Is C++ fast?

17 Jan 2019

A library that I work on often these days, meshoptimizer, has changed over time to use fewer and fewer C++ library features, up until the current state where the code closely resembles C even though it uses some C++ features. There have been many reasons behind the changes - dropping C++11 requirement allowed me to make sure anybody can compile the library on any platform, removing std::vector substantially improved performance of unoptimized builds, removing algorithm includes sped up compilation. However, I’ve never quite taken the leap all the way to C with this codebase. Today we’ll explore the gamut of possible C++ implementations for one specific algorithm, mesh simplifier, henceforth known as simplifier.cpp, and see if going all the way to C is worthwhile.

Methodology

Mesh simplifier is an implementation of an edge collapse quadric based simplification algorithm with many tweaks to improve performance and quality of the result. The algorithm is still in development but has had a fair share of effort put into it. The details are really not that important, but it helps to understand the structure and size:

The entire algorithm is implemented in one standalone .cpp file that has almost exactly a thousand lines of code (1004 as of this writing), including comments, blank lines, lines with braces, etc.
The algorithm almost exclusively uses heap-allocated arrays as data structures, using raw pointers for this
The algorithm needs a hash table and a sorting routine, implemented from scratch

We will look at several variations of the implementation, starting with one that uses C++ containers and algorithms that would be helpful for that algorithm, then remove one C++ feature at a time and measure compilation speed and runtime performance as we go on three compilers, gcc 7.3, clang 6 and msvc 2017 on Core i7-8700K running Windows 10 / Ubuntu 16.10. We’ll measure compilation performance by just compiling one .cpp file (with default options in debug and -O2 optimization level in release), and measure runtime performance by simplifying buddha.obj (1M triangle mesh) to 25% of its size.
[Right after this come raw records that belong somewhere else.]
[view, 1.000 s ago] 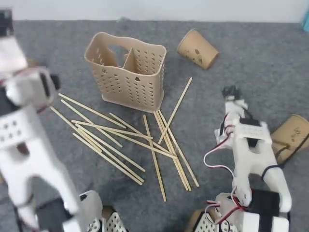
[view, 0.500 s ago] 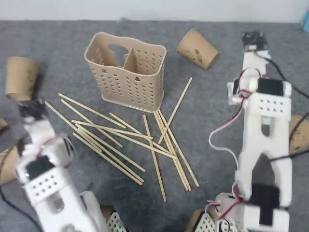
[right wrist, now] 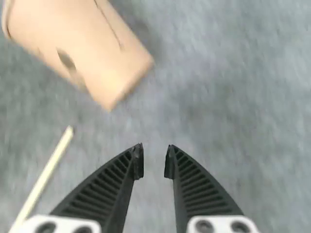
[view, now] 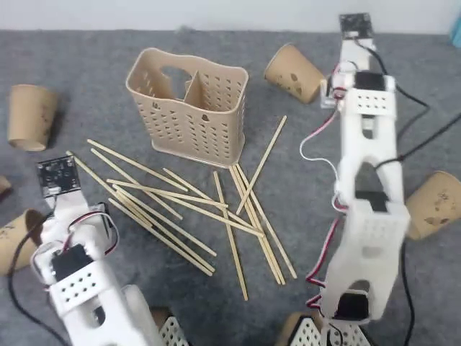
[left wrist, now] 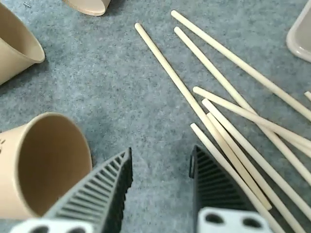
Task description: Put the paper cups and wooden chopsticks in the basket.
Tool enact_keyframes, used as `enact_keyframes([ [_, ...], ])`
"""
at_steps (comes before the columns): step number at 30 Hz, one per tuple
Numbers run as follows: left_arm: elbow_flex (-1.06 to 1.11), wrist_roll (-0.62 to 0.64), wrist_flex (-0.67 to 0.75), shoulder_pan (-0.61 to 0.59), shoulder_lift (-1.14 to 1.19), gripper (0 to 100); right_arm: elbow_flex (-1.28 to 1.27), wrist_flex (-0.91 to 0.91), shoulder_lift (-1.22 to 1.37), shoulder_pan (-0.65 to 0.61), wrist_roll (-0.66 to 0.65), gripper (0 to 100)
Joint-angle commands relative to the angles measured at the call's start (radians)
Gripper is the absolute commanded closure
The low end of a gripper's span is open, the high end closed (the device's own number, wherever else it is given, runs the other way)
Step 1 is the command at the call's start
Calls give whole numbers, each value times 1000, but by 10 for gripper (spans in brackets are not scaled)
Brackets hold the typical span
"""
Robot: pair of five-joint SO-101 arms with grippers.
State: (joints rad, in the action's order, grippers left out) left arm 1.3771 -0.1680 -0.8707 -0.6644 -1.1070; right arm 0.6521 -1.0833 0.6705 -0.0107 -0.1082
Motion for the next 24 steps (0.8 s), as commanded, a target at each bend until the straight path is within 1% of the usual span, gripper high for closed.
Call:
enact_keyframes([
  [1,-1,-8,28,-6,-25,822,259,39,122,-21,15,900],
  [5,15,-5,81,-3,-20,822,442,38,288,-27,17,900],
  [10,19,-5,87,-3,-23,822,634,36,447,-21,28,900],
  [14,21,-3,87,6,-23,822,813,-42,515,-22,140,897],
  [19,21,-3,87,29,-20,822,996,-159,562,-35,172,800],
  [21,21,-3,87,29,-20,822,1028,-157,585,-35,172,773],
  [24,22,-3,87,29,-20,822,1023,-108,621,-33,172,780],
])
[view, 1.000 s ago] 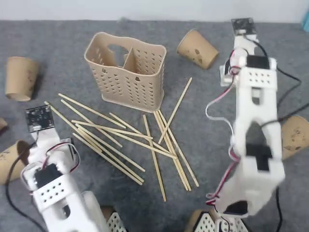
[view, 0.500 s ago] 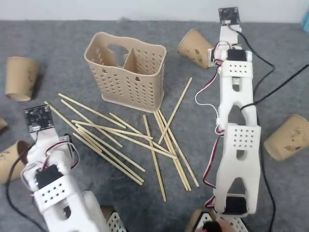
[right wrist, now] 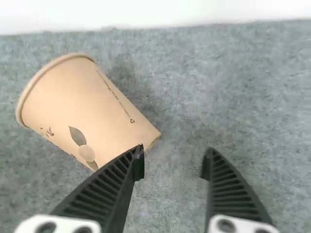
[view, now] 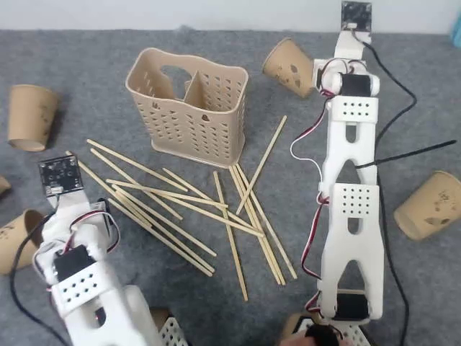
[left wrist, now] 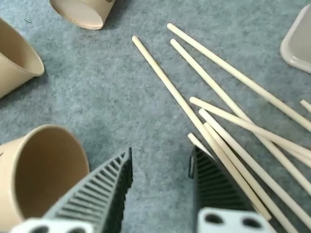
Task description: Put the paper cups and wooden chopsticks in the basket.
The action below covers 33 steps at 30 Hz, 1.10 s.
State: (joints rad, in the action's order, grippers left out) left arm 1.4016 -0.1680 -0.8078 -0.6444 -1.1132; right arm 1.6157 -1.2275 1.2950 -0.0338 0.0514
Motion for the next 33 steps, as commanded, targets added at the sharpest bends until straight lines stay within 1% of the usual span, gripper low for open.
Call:
enact_keyframes([
  [1,-2,-3,25,9,-14,822,58,54,15,-10,12,784],
  [6,8,-6,26,9,-20,822,60,171,81,-10,14,786],
  [9,8,-6,26,9,-20,822,60,197,82,-12,15,786],
  [13,8,-8,26,9,-20,822,64,199,79,-8,21,786],
  [17,10,-8,26,9,-20,822,64,188,50,5,87,786],
  [25,10,-6,28,9,-20,822,64,148,42,18,81,790],
  [27,12,-5,41,9,-20,822,68,88,27,21,38,835],
  [29,13,-5,46,9,-18,822,68,38,-2,21,-17,938],
  [30,13,-5,46,9,-18,822,68,22,-18,21,-11,998],
  [31,13,-5,46,9,-18,822,66,8,-33,22,15,991],
  [32,13,-5,44,9,-18,822,66,-13,-50,22,57,961],
  [33,13,-5,44,9,-18,822,66,-25,-62,25,109,961],
])
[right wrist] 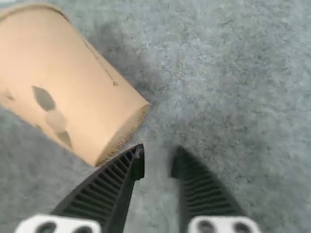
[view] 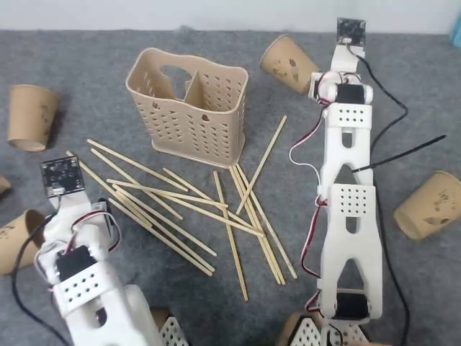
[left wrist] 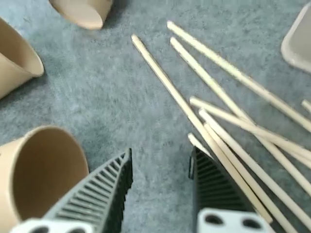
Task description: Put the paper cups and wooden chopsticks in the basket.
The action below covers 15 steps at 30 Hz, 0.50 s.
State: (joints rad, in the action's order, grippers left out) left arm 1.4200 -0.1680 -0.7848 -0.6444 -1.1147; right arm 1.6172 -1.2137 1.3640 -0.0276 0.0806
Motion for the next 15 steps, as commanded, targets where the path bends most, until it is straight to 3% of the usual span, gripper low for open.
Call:
enact_keyframes([
  [1,-5,-5,21,9,-17,822,64,-45,-145,19,129,976],
  [5,-5,-5,21,9,-17,822,64,1,-173,15,265,988],
  [15,-5,-8,23,9,-14,822,60,257,-81,13,275,991],
])
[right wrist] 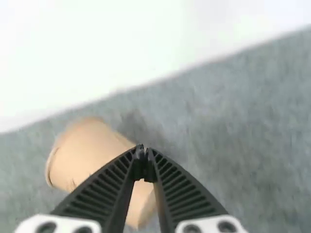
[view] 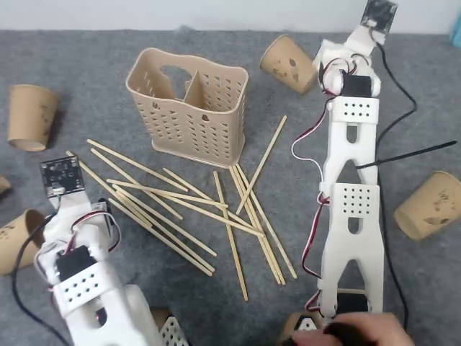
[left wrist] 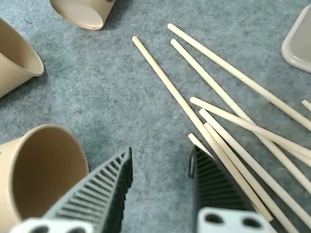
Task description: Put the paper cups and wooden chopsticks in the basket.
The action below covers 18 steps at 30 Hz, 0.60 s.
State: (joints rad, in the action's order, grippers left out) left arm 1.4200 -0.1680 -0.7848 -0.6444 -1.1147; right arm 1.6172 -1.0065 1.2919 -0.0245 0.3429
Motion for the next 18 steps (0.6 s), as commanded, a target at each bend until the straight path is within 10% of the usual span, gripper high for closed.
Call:
enact_keyframes([
  [1,-5,-8,23,9,-14,822,58,47,-5,7,14,991],
  [18,-5,-9,23,9,-12,822,60,102,159,-30,-103,992],
])
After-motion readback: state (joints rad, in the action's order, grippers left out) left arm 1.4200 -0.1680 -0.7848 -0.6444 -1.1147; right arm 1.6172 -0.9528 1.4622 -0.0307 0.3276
After we reach the current implementation, we will explore the option of changing the code to pure C99.

Note that the way I arrived at these implementations is by taking the code you can see in the repository right now, and changing it to be more idiomatic Modern C++¹. However, these are generally very close to past versions of simplifier.cpp - the difference being that it’s possible to directly compare the variants now.

Baseline: a lot of C++

The version we’re starting with is the original simplifier.cpp from current meshoptimizer master, with the following modifications:

All raw pointers changed to std::vector
Instead of a home-grown hash table we use std::unordered_set
Instead of a home-grown sorting routine we use std::sort

Here’s the performance that we’re getting as a result:

compiler/stl	debug compile	release compile	debug run	release run
gcc	520 ms	646 ms	2273 ms	572 ms
clang	400 ms	684 ms	2356 ms	566 ms
clang libc++	400 ms	725 ms	1535 ms	584 ms
msvc	422 ms	566 ms	36317 ms	579 ms

This is a good starting point. We can see that performance is pretty solid in release - 0.6 seconds to decimate 1M triangle mesh is a good level of performance - generally more or less reasonable in debug with a notable exception of MSVC (the adverse behavior of MSVC STL in debug mode was one of the forcing functions to remove all STL use from meshoptimizer), and compile times generally vary but are uninspiring.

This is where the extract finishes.